Find the line in the entries below that contains "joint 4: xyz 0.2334". Repeat it exactly, and every line after it through the line that contains "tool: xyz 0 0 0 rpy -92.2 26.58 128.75".
══ Input data
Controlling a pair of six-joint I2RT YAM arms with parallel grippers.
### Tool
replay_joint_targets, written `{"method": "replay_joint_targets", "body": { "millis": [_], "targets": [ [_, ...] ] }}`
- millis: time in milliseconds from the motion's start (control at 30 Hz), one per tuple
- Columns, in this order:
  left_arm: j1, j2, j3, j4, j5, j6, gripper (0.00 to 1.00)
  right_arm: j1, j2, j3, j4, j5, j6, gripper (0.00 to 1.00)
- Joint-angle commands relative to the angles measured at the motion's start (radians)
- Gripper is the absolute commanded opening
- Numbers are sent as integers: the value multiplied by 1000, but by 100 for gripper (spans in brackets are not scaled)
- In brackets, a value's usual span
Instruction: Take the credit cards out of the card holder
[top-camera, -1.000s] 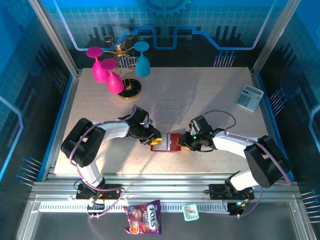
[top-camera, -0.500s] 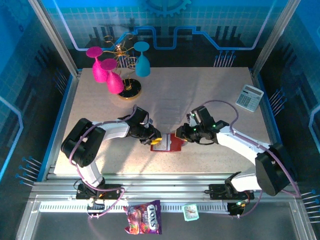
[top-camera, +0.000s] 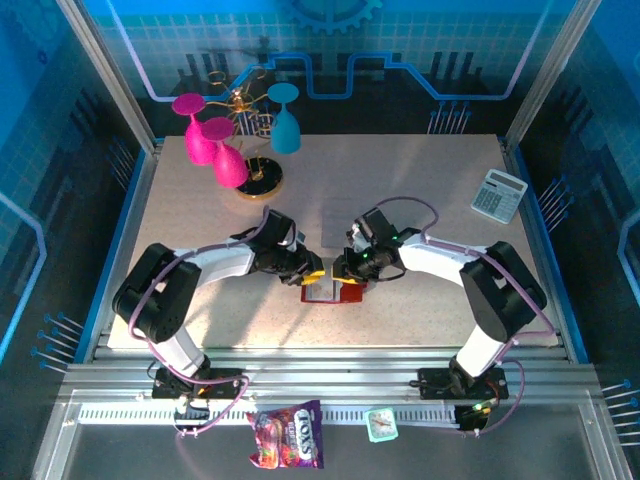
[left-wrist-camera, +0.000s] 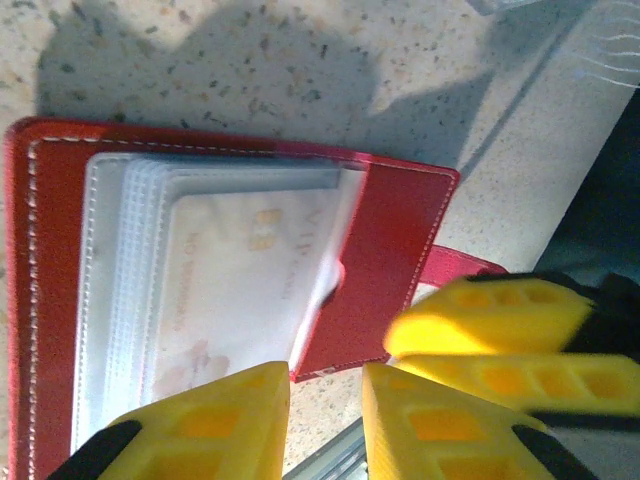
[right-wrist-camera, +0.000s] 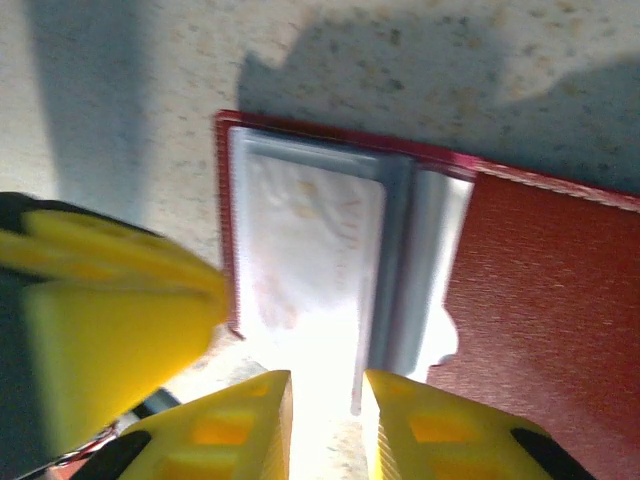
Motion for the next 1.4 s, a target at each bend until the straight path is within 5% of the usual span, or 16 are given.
{"method": "replay_joint_targets", "body": {
  "millis": [0, 800, 1067, 1367],
  "targets": [
    [-19, -23, 15, -19, 12, 5, 27, 2, 25, 27, -114, 57, -91, 26],
    [-49, 50, -48, -16, -61, -2, 25, -26, 84, -29, -87, 146, -160, 21],
    [-46, 8, -39, -18, -78, -1, 26, -26, 12, 19, -102, 81, -116, 22],
    [-24, -12, -39, 35, -87, -25, 27, -26, 4, -16, 76, -55, 36, 24]
  ]
}}
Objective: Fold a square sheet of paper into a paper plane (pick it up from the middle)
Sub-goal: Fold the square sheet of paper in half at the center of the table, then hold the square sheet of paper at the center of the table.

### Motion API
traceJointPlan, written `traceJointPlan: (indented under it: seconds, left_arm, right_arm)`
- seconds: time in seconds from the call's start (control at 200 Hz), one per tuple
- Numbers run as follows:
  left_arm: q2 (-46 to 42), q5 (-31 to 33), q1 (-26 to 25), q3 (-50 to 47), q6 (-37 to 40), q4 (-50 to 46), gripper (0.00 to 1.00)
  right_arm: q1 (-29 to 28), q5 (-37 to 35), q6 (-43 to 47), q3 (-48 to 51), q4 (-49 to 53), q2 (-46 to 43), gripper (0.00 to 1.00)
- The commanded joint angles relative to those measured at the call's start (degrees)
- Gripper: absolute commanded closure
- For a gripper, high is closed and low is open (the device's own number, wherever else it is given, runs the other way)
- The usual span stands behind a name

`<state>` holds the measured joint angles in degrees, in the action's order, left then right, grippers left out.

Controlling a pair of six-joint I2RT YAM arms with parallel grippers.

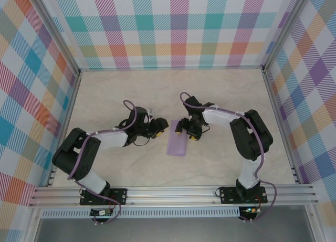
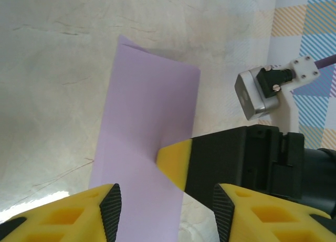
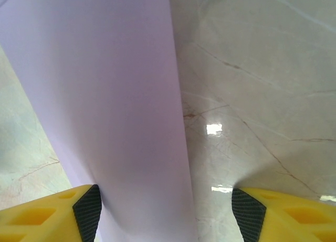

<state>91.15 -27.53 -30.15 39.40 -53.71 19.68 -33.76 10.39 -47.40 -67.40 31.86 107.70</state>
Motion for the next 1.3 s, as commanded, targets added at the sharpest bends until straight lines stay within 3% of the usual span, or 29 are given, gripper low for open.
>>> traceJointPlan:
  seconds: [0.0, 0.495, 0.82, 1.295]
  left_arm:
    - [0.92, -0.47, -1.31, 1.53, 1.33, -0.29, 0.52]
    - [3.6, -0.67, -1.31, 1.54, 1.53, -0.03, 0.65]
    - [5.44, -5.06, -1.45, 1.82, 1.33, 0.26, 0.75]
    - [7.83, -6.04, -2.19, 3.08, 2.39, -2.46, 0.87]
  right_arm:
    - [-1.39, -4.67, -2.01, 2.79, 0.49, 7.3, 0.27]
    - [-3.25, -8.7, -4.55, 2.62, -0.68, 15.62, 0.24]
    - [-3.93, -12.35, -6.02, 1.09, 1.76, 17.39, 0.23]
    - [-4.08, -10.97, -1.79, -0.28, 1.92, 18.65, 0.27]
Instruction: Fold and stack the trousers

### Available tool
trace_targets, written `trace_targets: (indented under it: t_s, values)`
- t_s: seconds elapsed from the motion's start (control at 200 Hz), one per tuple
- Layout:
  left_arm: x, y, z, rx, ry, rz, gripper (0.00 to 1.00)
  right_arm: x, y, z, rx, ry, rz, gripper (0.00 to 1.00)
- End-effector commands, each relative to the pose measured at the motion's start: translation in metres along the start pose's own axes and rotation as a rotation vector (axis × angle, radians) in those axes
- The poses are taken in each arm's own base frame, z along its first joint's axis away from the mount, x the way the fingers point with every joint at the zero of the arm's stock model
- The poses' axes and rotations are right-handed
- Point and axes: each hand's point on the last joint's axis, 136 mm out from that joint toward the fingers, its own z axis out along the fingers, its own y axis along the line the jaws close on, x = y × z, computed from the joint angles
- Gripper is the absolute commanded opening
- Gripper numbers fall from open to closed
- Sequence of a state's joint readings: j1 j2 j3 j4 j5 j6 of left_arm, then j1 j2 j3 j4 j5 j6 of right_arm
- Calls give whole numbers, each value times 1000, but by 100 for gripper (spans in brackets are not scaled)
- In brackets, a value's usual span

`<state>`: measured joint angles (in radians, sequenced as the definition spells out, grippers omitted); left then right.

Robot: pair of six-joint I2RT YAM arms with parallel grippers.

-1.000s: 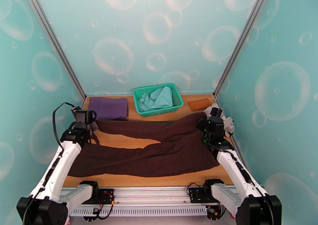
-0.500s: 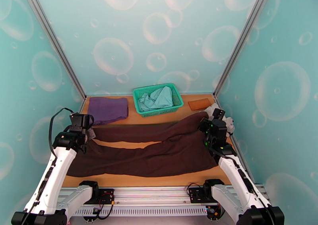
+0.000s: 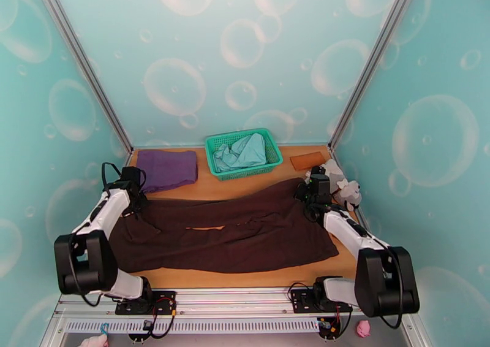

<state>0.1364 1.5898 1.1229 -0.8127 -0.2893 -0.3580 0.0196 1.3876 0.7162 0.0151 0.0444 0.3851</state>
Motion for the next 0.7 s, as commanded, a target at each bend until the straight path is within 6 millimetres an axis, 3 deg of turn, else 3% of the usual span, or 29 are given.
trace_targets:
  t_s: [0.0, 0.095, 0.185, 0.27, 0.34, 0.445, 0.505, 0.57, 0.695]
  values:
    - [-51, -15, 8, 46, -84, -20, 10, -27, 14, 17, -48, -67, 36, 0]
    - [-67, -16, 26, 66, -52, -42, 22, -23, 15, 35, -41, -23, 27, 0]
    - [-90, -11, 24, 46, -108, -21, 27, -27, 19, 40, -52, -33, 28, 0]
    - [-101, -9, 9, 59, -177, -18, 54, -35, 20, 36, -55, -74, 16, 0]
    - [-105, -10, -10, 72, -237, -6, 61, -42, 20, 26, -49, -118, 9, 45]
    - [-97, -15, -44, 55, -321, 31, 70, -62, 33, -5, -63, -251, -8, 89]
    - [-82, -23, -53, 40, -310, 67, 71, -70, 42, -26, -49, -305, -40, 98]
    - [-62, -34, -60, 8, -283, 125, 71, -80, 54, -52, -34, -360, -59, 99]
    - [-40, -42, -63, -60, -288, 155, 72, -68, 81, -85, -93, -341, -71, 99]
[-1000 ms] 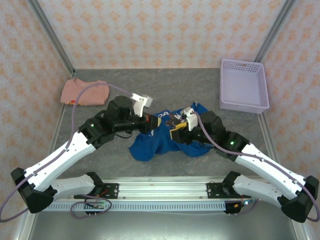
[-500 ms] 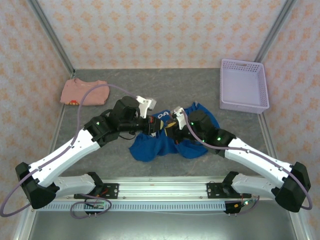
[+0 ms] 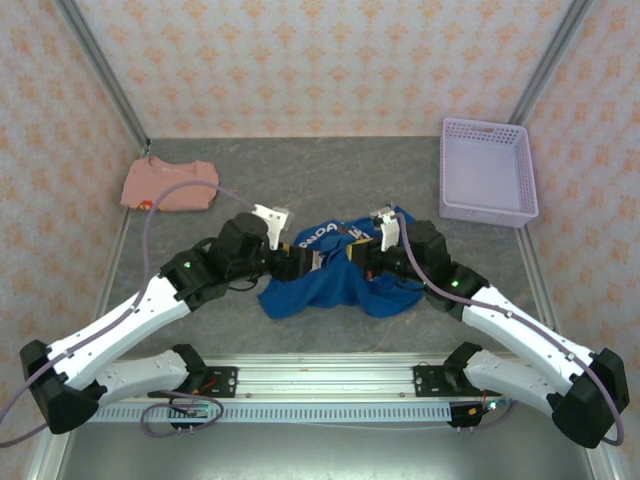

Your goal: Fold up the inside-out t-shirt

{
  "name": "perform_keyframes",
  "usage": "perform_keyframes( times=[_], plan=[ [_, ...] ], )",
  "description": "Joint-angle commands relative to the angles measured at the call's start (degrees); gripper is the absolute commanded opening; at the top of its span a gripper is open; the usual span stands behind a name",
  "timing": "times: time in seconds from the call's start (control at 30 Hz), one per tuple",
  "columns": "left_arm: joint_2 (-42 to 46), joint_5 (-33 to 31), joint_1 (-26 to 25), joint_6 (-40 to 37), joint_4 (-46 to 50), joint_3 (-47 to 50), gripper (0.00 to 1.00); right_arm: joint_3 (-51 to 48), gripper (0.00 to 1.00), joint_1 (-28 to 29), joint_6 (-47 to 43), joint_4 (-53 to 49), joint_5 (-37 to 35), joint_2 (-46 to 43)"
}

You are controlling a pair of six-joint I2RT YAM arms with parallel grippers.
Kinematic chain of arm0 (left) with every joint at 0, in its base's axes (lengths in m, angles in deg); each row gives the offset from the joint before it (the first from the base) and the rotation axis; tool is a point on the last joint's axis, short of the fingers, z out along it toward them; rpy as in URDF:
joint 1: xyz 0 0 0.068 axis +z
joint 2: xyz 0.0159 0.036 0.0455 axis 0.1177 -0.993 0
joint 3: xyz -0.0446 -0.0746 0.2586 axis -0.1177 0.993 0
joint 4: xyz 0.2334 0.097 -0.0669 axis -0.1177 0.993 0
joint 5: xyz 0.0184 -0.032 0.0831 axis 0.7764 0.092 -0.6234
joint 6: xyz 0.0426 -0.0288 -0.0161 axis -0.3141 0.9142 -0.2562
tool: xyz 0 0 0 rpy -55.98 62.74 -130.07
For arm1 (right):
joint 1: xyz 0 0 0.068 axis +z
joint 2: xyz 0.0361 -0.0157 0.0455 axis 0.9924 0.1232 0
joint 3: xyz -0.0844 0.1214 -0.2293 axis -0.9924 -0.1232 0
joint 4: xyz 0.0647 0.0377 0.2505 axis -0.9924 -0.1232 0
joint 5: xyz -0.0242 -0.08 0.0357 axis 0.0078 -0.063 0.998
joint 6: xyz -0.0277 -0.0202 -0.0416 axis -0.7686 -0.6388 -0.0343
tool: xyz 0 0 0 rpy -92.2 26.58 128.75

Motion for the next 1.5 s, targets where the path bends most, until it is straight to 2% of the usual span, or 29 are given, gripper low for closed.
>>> perform_keyframes(
  times=[0.0, 0.17, 0.33, 0.5, 0.6, 0.73, 0.87, 0.97, 1.07, 1.2, 1.47],
  plan=[
    [-3.37, -0.57, -0.28, -0.85, -4.32, 1.15, 0.65, -0.76, 0.0, -0.53, 2.83, 4.18, 1.68, -1.57],
    [-8.16, -0.72, -0.27, -0.39, -6.34, 0.4, 0.66, -1.47, 0.0, -0.6, 3.66, 5.06, 1.77, -1.48],
    [-10.89, 2.43, -0.19, -0.04, -9.29, 0.26, 0.65, -1.25, 0.0, -0.63, 3.58, 5.04, 1.96, -1.41],
    [-13.45, 1.42, -0.2, 0.1, -10.05, -0.62, 0.63, -1.5, 0.0, -0.64, 3.61, 5.29, 2.78, -1.42],
    [-15.67, 2.01, -0.18, 0.05, -11.45, -1.32, 0.53, -1.78, 0.0, -0.64, 3.58, 5.57, 3.1, -1.66],
    [-17.65, 2.6, 0.55, 0.56, -11.7, -2.37, 0.29, -1.69, 0.0, -0.64, 2.83, 3.97, 1.48, -2.9],
    [-14.81, 3.04, 3.96, 3.28, -13.55, 0.73, 0.1, -2.73, 0.0, -0.73, 1.71, 1.12, -2.2, -5.58],
    [-11.17, 5.15, 7.55, 5.47, -15.33, 4.71, 0.01, -4.52, 0.0, -0.82, 2.08, 1.04, -5.4, -8.37],
    [-7.14, 7.77, 10.32, 7.3, -17.63, 8.41, 0.0, -5.91, 0.0, -0.82, 2.65, 2.02, -5.96, -9.4],
    [-1.74, 9.87, 11.55, 8.11, -21.11, 12.07, 0.0, -6.71, 0.0, -0.82, 2.95, 3.62, -4.62, -8.38],
    [7.05, 8.04, 11.58, 8.18, -19.83, 18.28, 0.0, -7.86, 0.0, -0.82, -2.07, 2.21, -1.41, -5.88]
  ],
)
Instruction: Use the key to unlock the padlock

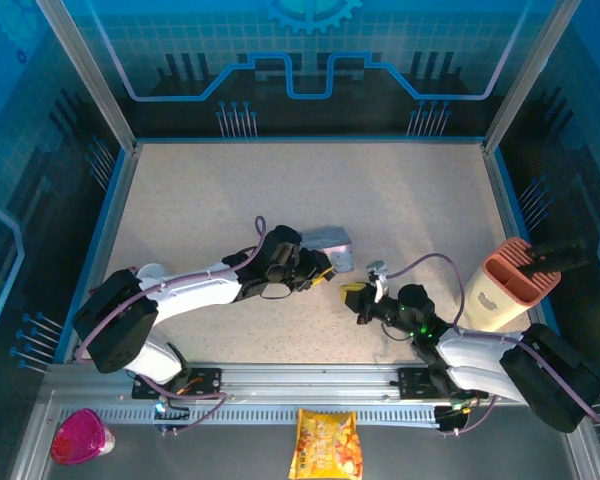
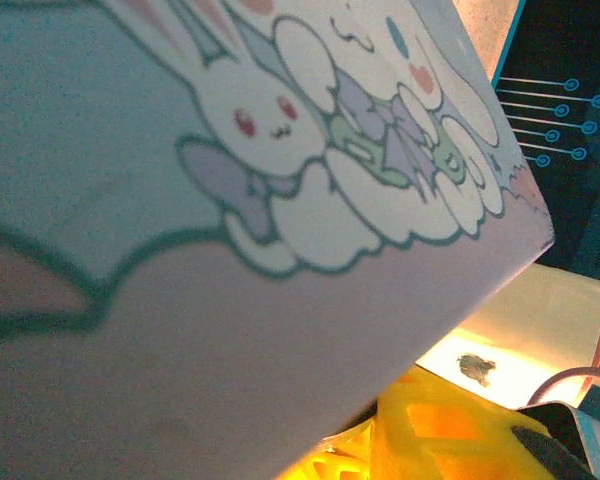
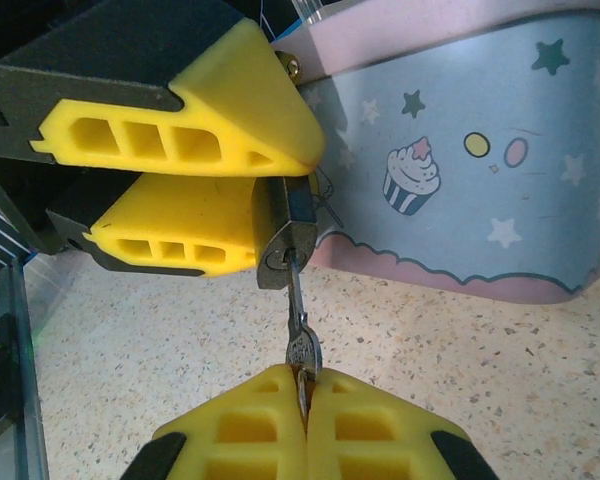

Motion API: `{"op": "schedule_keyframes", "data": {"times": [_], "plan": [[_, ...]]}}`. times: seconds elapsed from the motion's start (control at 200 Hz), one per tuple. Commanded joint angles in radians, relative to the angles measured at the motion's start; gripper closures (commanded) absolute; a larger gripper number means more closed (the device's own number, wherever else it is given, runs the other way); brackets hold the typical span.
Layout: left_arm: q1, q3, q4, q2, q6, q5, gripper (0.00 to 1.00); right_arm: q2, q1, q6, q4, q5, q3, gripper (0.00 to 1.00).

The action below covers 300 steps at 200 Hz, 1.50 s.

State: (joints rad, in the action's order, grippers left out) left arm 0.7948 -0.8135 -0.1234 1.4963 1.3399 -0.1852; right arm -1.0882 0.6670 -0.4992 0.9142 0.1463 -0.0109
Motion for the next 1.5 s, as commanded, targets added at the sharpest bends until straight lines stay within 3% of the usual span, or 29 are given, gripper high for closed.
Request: {"op": "schedule_keyframes", "data": {"times": [0.0,0.6,1.496], "plan": [[0.038,-0.058,-0.023,-0.002,-0.055,-0.154,0.96,-0.022,-0.025,0.036,0.097,0.038,-0.005,1.0],[0.038,-0.107,0.133,0.034,-0.149,-0.175,0.96,0.021,-0.026,0.038,0.055,0.005,-0.024,1.0],[0.098,-0.186,0.188,0.104,-0.167,-0.214,0.96,0.05,0.0,0.062,0.007,-0.112,-0.044,1.0]]}}
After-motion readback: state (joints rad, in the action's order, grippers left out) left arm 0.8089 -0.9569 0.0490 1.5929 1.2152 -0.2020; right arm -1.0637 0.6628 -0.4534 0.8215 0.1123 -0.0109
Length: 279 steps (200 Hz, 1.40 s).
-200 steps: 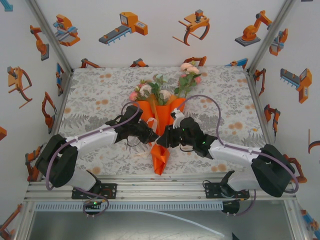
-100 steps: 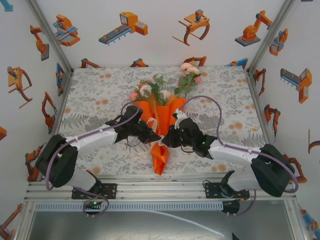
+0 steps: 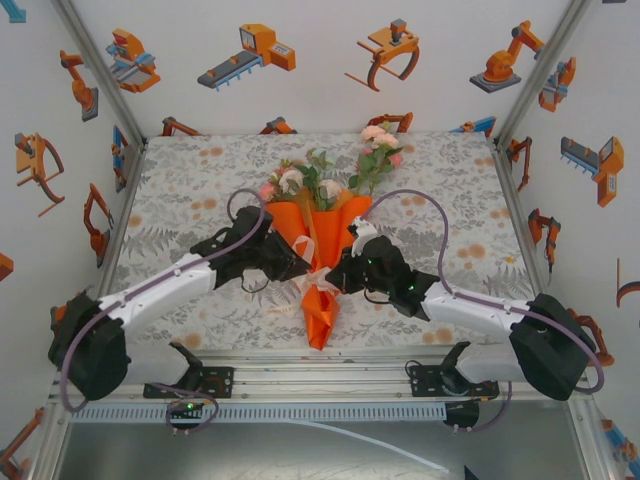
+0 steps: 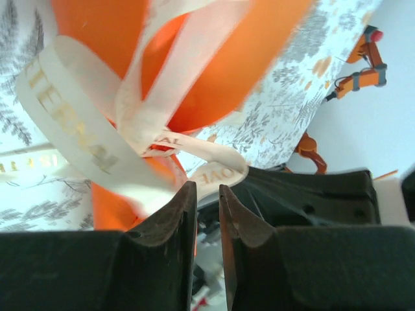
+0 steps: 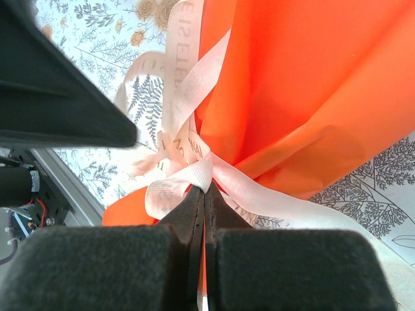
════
Written answer ::
joint 4: xyz 0.2334 0.097 -0.0669 axis -0.1177 0.993 0
joint 5: xyz 0.0184 -0.032 0.0831 axis 0.7764 0.092 -0.6234
joint 6: xyz 0.0426 -0.0288 -0.0161 axis -0.3141 0.9142 -0.2562
tool: xyz 0 0 0 rpy -55.98 62.74 -130.07
For arm1 (right):
joint 1: xyz 0 0 0.068 axis +z
joint 2: xyz 0.0361 -0.0157 0.0455 axis 0.9924 0.1232 0
joint 3: xyz -0.0844 0.1214 -0.2293 axis -0.9924 -0.1232 0
joint 4: xyz 0.0647 0.0377 0.2505 axis -0.9924 -0.1232 0
joint 5: xyz -0.0242 -0.08 0.0357 axis 0.0078 -0.063 0.998
joint 6: xyz -0.0277 -0.0202 -0.0416 axis -0.7686 -0.6388 -0.0343
tool: xyz 0 0 0 rpy -92.2 26.58 128.75

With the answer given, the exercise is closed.